Dear R.V. Shrink:
My wife and I travel full-time a bit differently than most people you write about. We have a motorhome and we live most of the year in National Parks. We spend more nights sleeping on the ground than in our rig because we are backpackers. We usually hike a week at a time in some of the most extraordinary landscapes on the planet.
My reason for writing is in reference to a question you had on carrying a weapon while traveling. We are not anti-gun, but now that people can carry weapons in the National Parks it makes me a bit uneasy. Not so much that they will use the weapon on us, but the fact that they may shoot and wound a large animal that we will run into next. I know you are a backpacker and I am wondering about your take on this issue.
--Not packin packer in Pocatello
I don't like it at all. I am not anti-gun but I am definitely anti-gun in the National Park backcountry. Since that legislation was shoe-horned in with the Credit Card bill, I run into many hikers packin a pop gun (45) that they think will stop a grizzly in his tracks. I always stop and say, "You know the rule, right?" They say, "There's no rule." I tell them there is. The rule is you save that last bullet for yourself because the first volley isn't going to stop that bear. I actually get a laugh when I see people who consider themselves light-weight backpackers. They measure every ounce they carry, then add two pounds of guns and ammo. I think if you are that afraid of what might eat you in the backcountry you should just stay in the front country where you may actually need a gun. They taught me about fire-superiority in the Marines. I guess that means I would have to carry a weapon in the backcountry if I was concerned I might run into bad people with good guns. I do not choose to do that. It has become a problem for the Park Service also. Front country rangers are well-trained in law enforcement. Now it is becoming necessary for the Park Service to train backcountry rangers in the same way, as more hikers are carrying weapons.
I know this will bring me a lot of comments. Just let me say, I do support the right to arm bears.

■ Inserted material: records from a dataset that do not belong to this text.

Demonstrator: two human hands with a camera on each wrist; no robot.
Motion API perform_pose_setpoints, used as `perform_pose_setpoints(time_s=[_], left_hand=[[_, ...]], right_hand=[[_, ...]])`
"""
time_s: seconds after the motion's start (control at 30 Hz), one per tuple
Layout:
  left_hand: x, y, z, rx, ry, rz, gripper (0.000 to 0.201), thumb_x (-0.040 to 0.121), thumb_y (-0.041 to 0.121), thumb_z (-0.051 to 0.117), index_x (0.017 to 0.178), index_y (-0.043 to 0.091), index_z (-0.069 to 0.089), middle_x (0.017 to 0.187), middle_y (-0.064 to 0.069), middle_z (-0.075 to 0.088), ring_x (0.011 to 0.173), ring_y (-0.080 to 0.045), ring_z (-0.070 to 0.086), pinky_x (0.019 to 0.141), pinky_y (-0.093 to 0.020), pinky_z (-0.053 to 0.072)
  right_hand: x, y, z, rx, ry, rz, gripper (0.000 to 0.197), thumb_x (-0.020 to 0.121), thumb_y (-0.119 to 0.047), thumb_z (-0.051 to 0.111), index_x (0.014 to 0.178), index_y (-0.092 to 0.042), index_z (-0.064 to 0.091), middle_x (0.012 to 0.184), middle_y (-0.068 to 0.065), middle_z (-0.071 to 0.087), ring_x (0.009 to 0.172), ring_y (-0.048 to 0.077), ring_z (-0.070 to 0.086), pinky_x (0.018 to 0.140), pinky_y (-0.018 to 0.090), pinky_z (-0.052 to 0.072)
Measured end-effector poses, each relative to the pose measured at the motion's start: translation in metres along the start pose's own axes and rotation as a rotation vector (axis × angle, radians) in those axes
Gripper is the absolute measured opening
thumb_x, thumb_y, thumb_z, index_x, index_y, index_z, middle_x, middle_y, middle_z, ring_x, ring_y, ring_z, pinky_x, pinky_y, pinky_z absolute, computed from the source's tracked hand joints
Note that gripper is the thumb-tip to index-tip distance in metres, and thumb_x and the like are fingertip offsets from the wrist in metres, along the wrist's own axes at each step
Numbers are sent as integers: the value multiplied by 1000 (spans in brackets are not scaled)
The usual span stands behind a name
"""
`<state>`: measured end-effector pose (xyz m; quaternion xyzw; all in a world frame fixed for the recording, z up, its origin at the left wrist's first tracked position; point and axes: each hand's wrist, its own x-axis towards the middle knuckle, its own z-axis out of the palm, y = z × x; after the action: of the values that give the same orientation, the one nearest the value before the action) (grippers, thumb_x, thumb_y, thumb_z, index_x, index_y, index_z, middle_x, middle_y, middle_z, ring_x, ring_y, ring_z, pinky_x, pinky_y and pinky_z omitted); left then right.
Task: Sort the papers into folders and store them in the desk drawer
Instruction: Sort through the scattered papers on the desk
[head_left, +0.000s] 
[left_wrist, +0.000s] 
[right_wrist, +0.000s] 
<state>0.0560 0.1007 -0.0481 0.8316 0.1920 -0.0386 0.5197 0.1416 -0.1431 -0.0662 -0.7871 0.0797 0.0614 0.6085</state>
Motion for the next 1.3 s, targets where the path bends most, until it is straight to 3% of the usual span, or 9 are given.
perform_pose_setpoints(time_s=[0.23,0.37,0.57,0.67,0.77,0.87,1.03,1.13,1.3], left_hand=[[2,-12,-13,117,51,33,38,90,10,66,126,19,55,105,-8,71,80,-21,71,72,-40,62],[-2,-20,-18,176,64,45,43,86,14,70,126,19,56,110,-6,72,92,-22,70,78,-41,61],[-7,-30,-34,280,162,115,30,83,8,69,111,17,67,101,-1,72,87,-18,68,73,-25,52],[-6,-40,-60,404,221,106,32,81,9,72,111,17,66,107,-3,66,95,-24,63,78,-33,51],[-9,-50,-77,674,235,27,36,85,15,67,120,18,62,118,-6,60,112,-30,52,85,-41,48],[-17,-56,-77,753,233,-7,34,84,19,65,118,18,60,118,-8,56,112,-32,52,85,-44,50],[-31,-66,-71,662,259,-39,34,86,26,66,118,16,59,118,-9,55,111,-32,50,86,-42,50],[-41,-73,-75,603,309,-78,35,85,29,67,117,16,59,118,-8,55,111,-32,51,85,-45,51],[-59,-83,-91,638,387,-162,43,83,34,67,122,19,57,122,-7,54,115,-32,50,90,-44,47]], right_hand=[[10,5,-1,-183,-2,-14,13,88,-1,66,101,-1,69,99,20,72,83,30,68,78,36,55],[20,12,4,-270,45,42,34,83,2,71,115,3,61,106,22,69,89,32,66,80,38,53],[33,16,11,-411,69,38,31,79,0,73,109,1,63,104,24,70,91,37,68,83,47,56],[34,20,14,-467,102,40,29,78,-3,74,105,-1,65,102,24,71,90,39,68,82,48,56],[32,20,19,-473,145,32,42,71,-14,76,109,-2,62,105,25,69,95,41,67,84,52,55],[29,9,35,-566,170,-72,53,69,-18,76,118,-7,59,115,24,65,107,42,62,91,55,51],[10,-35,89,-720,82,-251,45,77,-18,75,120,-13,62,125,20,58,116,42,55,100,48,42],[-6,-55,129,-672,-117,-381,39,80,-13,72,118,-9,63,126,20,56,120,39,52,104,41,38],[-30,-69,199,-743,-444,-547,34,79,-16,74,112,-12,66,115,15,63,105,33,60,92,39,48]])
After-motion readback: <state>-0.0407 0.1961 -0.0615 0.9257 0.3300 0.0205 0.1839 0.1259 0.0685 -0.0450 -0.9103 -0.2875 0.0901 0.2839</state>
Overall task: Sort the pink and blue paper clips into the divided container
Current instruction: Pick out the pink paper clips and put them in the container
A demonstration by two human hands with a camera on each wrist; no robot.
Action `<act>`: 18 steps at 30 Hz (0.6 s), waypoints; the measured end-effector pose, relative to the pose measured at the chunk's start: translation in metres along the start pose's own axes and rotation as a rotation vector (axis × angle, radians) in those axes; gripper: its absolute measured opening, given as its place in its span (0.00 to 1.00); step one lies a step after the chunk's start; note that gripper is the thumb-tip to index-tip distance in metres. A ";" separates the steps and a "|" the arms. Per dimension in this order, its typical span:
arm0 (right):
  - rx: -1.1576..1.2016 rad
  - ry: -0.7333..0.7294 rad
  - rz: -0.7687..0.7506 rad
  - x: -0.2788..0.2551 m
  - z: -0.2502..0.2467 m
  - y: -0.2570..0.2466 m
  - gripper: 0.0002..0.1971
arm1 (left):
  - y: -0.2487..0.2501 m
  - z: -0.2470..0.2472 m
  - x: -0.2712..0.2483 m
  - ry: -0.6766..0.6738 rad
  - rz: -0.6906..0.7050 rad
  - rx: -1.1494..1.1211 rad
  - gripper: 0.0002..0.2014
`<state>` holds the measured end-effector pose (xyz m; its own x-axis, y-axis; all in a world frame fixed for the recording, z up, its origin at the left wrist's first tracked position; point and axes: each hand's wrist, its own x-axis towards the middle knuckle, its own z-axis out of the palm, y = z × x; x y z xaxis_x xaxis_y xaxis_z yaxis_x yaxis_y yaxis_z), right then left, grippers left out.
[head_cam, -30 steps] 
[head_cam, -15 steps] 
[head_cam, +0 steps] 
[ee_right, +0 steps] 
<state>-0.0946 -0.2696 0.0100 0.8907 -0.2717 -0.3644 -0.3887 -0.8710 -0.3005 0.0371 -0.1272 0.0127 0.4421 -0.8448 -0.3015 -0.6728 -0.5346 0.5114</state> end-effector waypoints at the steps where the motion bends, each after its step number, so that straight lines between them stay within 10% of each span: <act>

I prefer to carry bear spray. I also plan to do something most people do not do after they spend fifty bucks on a can of bear spray. I actually read the instructions. I run into so many people in Glacier National Park every year carrying expensive bear spray and they don't even know how to release the safety. I have only used my bear spray once. I accidentally shot myself in the crotch. Oh man, am I ever glad I didn't have a 45.